In 2004 Wright found herself suffering various indignities on politically incorrect comedy Seven Periods with Mr Gormsby. She played the kindhearted teacher who falls for the charms of hypocritical, egotistical counsellor Steve Mudgeway. When Gormsby was broadcast in Australia, Melbourne Age critic Ray Cassin called the show as "resolutely politically incorrect as it is possible for a television series to be".

Wright next found herself wandering through the New Zealand bush trying to find her children, in period series The Lost Children. The same year she was catapulted into the future for Margaret Mahy fantasy Maddigan's Quest, and appeared in the troubled present on the shortlived drama, Doves of War.

Peter Cooke TV-biopic Not Only But Always featured Wright in a cameo role as Sound of Music star Julie Andrews. Wright has also played small parts in a number of feature films, stretching from 1992 road movie Absent Without Leave to a role as a mad scientist, in the popular Black Sheep (2006).

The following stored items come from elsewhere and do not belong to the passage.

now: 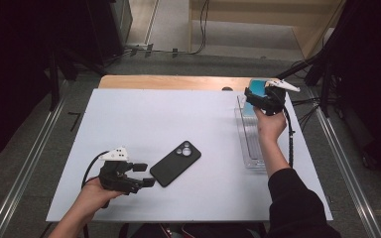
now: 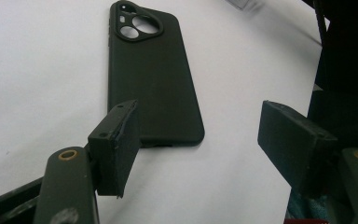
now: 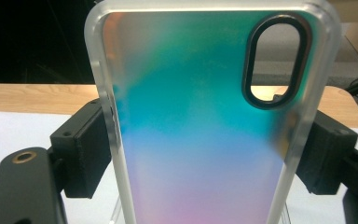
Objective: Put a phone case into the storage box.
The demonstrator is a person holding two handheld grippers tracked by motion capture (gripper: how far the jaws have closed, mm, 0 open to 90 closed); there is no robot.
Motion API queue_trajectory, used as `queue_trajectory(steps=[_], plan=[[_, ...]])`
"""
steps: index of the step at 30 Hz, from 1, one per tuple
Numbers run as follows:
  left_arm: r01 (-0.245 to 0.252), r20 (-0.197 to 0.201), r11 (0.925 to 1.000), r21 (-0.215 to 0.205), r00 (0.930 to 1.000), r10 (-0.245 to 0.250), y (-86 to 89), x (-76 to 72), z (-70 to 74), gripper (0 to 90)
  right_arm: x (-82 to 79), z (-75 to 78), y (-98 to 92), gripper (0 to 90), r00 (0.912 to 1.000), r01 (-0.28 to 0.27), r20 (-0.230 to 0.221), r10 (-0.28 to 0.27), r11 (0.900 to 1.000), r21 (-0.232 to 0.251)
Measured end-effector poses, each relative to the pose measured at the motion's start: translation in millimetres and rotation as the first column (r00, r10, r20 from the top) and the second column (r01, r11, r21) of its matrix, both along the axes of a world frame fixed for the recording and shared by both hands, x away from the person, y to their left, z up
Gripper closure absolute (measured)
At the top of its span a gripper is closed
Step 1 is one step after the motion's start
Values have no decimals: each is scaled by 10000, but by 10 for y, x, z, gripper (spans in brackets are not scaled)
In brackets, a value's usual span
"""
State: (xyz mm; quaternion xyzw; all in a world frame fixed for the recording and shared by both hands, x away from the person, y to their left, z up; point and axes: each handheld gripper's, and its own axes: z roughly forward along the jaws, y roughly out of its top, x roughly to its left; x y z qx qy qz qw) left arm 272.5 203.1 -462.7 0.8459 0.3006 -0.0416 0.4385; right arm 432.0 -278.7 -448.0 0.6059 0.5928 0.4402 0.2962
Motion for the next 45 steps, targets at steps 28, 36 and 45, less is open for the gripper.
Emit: queue_trajectory(steps=[28, 36, 45], plan=[[-26, -99, 10000, -81, 9999, 25, 22, 7, -20, 299, 373, -281, 135, 156, 9992, 136, -363, -153, 9988, -471], [-11, -116, 10000, -72, 9999, 10, 21, 9, -23, 299, 377, -293, 161, 152, 9996, 90, -274, -108, 9978, -664], [17, -98, 10000, -51, 10000, -18, 8, 10, -24, 299, 384, -302, 204, 148, 9998, 93, -184, -112, 9945, -1041]])
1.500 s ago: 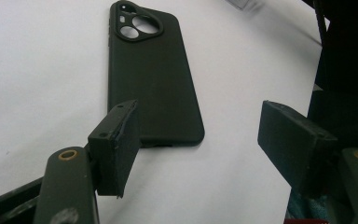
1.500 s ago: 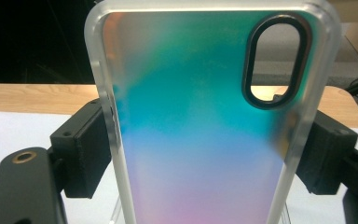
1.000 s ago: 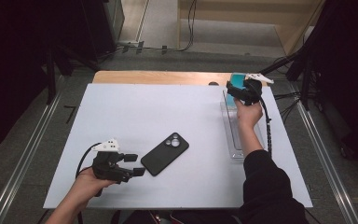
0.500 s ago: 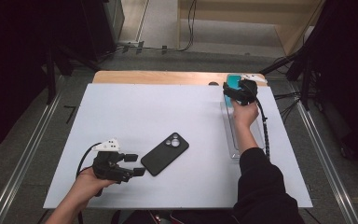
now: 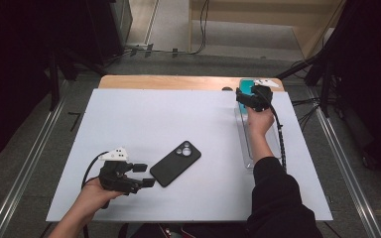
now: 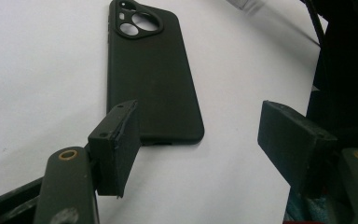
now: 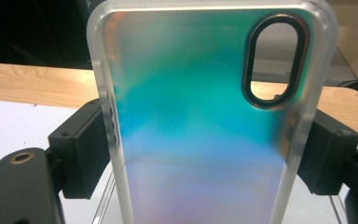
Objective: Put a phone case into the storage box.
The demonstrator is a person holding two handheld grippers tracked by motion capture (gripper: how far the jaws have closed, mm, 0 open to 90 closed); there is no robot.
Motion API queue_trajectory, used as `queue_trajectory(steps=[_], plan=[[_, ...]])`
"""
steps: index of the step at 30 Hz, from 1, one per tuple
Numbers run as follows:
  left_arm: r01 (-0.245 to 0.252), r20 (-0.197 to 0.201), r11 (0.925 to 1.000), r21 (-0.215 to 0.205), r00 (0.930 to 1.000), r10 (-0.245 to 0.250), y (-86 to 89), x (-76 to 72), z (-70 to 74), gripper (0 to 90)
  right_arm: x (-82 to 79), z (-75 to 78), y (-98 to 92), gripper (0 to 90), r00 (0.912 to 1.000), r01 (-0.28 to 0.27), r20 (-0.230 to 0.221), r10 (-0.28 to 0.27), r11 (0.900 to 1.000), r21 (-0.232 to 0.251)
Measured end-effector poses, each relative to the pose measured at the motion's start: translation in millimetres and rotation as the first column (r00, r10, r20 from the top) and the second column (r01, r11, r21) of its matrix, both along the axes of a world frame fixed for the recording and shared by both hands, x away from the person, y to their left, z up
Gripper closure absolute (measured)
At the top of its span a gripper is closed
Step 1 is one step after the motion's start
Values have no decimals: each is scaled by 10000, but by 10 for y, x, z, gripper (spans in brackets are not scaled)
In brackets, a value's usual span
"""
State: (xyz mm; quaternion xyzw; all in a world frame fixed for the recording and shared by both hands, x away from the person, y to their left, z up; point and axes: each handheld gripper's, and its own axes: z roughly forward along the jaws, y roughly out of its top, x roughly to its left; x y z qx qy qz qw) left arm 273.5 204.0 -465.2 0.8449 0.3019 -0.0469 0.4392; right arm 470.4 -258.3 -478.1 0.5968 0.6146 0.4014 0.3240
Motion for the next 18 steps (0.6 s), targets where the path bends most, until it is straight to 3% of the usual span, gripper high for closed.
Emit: queue_trajectory(steps=[18], plan=[[-50, -60, 10000, -26, 10000, 50, 3, 7, -1, 299, 49, -5, -28, 126, 9993, 26, -385, -18, 9998, 204]])
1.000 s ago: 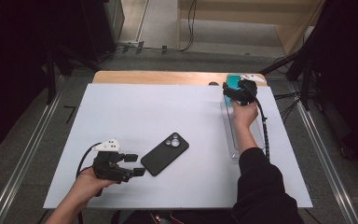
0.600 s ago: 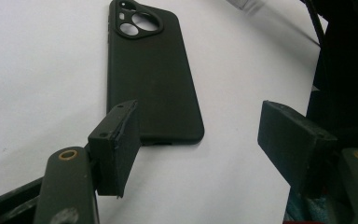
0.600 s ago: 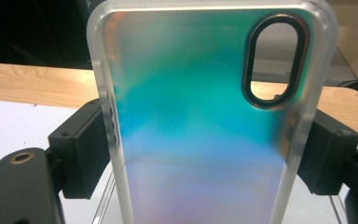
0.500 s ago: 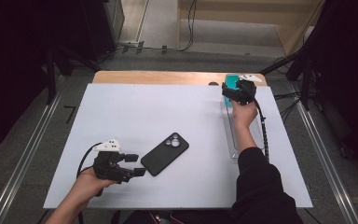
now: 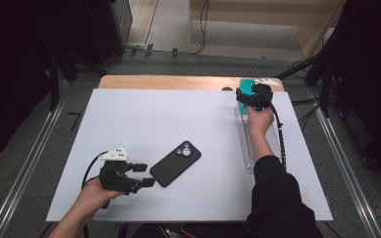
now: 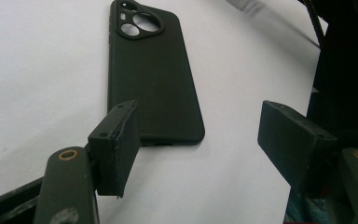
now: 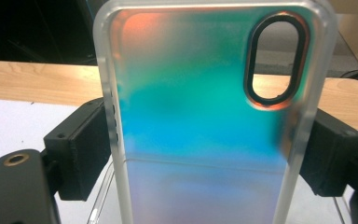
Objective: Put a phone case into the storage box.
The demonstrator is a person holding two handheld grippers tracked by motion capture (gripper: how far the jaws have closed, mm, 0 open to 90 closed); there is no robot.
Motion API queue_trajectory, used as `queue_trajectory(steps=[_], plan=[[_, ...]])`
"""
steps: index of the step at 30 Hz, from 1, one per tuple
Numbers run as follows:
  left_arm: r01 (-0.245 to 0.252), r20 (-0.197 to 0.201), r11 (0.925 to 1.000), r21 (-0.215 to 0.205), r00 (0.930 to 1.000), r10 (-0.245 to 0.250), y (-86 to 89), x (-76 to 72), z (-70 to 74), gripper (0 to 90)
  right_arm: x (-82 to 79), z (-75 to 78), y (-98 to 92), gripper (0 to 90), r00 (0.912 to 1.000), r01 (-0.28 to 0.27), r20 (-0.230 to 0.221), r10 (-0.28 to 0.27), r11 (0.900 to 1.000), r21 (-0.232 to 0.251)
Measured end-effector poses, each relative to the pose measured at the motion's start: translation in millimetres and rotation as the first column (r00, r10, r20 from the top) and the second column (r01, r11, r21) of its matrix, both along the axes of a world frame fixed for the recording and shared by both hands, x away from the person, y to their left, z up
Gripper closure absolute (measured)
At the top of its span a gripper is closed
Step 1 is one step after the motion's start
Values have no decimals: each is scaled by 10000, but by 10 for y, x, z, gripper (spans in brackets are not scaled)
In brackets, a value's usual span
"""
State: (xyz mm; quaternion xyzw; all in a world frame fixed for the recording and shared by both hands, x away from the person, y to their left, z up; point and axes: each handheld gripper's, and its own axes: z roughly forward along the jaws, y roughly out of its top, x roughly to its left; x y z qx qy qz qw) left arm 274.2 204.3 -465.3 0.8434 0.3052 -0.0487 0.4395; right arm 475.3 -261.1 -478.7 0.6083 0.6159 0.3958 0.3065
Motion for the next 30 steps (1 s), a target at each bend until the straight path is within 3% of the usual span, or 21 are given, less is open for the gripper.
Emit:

That year Tandi Wright faced the "extraordinary challenge" of playing a mother caught up in the horrors of the Aramoana killings in Out of the Blue, for which she was nominated for best supporting actress in the 2008 NZ Film and TV Awards. Wright described the role as "the most full on experience I think I have ever had in making anything".... "the deepest and darkest and wildest I've been."